`bridge.models.minimax_m2.minimax_m2_bridge`#

Module Contents#

Classes#

`_FullDimQKNormMapping`	TP-sharded mapping for full-dimension QK norm weights.
`MiniMaxM2Bridge`	Megatron Bridge for MiniMax-M2 MoE Causal LM.

Functions#

_dequant_fp8_blockwise

Block-wise FP8 dequantization: out = fp8_val * scale_inv per 128x128 block.

Data#

_FP8_BLOCK_SIZE

API#

bridge.models.minimax_m2.minimax_m2_bridge._FP8_BLOCK_SIZE#: 128

bridge.models.minimax_m2.minimax_m2_bridge._dequant_fp8_blockwise( weight: torch.Tensor, scale_inv: torch.Tensor, ) → torch.Tensor#: Block-wise FP8 dequantization: out = fp8_val * scale_inv per 128x128 block.

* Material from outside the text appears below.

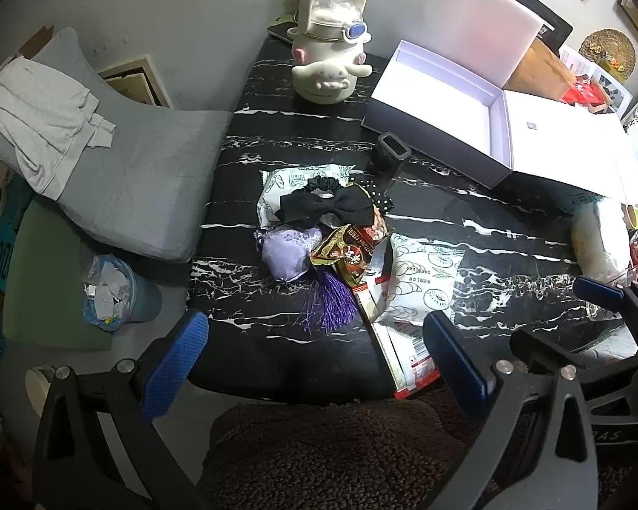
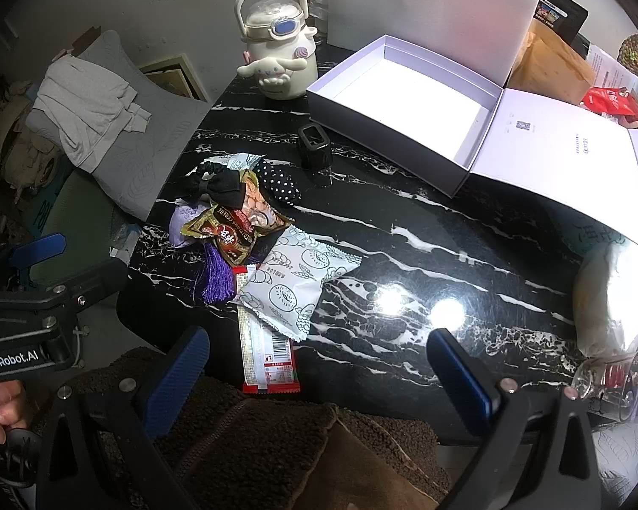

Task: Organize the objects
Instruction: 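Move both tools toward the snack pile on the table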

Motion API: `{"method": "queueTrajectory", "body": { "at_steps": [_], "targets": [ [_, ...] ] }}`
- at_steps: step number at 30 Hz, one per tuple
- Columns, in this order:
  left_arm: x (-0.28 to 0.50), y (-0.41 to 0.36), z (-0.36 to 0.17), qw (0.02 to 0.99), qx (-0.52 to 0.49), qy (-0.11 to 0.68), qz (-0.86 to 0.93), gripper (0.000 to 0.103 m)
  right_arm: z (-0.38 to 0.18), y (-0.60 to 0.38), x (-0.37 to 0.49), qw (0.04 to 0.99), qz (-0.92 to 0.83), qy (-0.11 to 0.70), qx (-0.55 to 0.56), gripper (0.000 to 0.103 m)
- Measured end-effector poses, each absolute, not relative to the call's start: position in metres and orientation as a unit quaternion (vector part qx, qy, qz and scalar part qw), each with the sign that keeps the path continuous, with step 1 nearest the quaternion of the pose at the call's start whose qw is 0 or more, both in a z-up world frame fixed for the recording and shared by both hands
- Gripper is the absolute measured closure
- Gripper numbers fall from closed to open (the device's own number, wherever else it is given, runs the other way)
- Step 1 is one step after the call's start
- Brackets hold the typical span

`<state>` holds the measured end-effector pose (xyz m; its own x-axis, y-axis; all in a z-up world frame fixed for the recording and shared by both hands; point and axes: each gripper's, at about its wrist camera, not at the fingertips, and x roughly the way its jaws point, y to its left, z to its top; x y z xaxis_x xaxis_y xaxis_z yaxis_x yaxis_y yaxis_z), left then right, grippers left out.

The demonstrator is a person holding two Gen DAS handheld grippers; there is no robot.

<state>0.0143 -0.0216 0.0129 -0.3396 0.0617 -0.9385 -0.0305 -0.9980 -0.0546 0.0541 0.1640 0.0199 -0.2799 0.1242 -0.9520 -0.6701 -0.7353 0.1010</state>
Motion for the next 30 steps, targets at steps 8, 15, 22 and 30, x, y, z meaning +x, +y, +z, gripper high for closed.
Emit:
{"method": "queueTrajectory", "body": {
  "at_steps": [8,15,22,30],
  "targets": [
    [0.0145,-0.0225,0.0123,0.032,-0.574,-0.011,0.818,0.002,0.0180,0.1632,0.0549,0.264,0.758,0.254,-0.540,0.000],
    [0.0145,-0.0221,0.0100,0.035,-0.577,-0.005,0.816,0.002,0.0176,0.1622,0.0550,0.264,0.758,0.253,-0.539,0.000],
    [0.0130,-0.0211,0.0091,0.035,-0.579,-0.002,0.815,0.002,0.0148,0.1619,0.0560,0.264,0.757,0.254,-0.540,0.001],
    [0.0124,-0.0206,0.0104,0.025,-0.585,-0.005,0.810,0.002,0.0156,0.1675,0.0539,0.255,0.756,0.254,-0.546,0.001]
  ]
}}
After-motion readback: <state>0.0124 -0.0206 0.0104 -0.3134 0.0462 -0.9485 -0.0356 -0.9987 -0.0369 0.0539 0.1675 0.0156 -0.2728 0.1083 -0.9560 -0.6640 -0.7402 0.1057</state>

class bridge.models.minimax_m2.minimax_m2_bridge._FullDimQKNormMapping#

Bases: megatron.bridge.models.conversion.param_mapping.MegatronParamMapping[torch.Tensor]

TP-sharded mapping for full-dimension QK norm weights.

HF weight shape: [num_heads * head_dim] Megatron weight shape per rank: [num_heads_per_partition * head_dim]

Uses broadcast-then-slice instead of scatter_to_tp_ranks because the _FullDimRMSNorm module may reside on CPU / meta device where NCCL scatter is not available.

hf_to_megatron( hf_weights: torch.Tensor, megatron_module: torch.nn.Module, ) → torch.Tensor#

megatron_to_hf( megatron_weights: Optional[torch.Tensor], megatron_module: Optional[torch.nn.Module], ) → Dict[str, torch.Tensor]#

class bridge.models.minimax_m2.minimax_m2_bridge.MiniMaxM2Bridge#

Bases: megatron.bridge.models.conversion.model_bridge.MegatronModelBridge

Megatron Bridge for MiniMax-M2 MoE Causal LM.

MiniMax-M2 is a sparse MoE model (256 experts, top-8 routing with sigmoid scoring and expert bias correction). Use the native transformers >= 5.0 implementation (no trust_remote_code required).

On-disk checkpoint format (both the HF hub checkpoint and models saved with save_pretrained) uses the legacy block_sparse_moe key prefix with per-expert w1 (gate), w3 (up), and w2 (down) weight tensors. The in-memory model API uses mlp / gate_up_proj / down_proj but serialization reverts to the legacy layout.

QK normalization: MiniMax-M2 applies full-dimension RMSNorm to Q/K (weight shape = num_heads * head_dim) before splitting into heads. Megatron’s built-in QK norm is per-head (weight shape = head_dim). This bridge uses a custom layer spec (minimax_m2_layer_spec) with FullDimQNorm/FullDimKNorm that normalizes over the full partition dimension. With TP > 1 the sum-of-squares is all-reduced across TP ranks so the RMS denominator matches the single-GPU case.

Known limitations: - MTP (Multi-Token Prediction) modules are not mapped.

.. rubric:: Example

from megatron.bridge import AutoBridge bridge = AutoBridge.from_hf_pretrained(“MiniMaxAI/MiniMax-M2”) provider = bridge.to_megatron_provider()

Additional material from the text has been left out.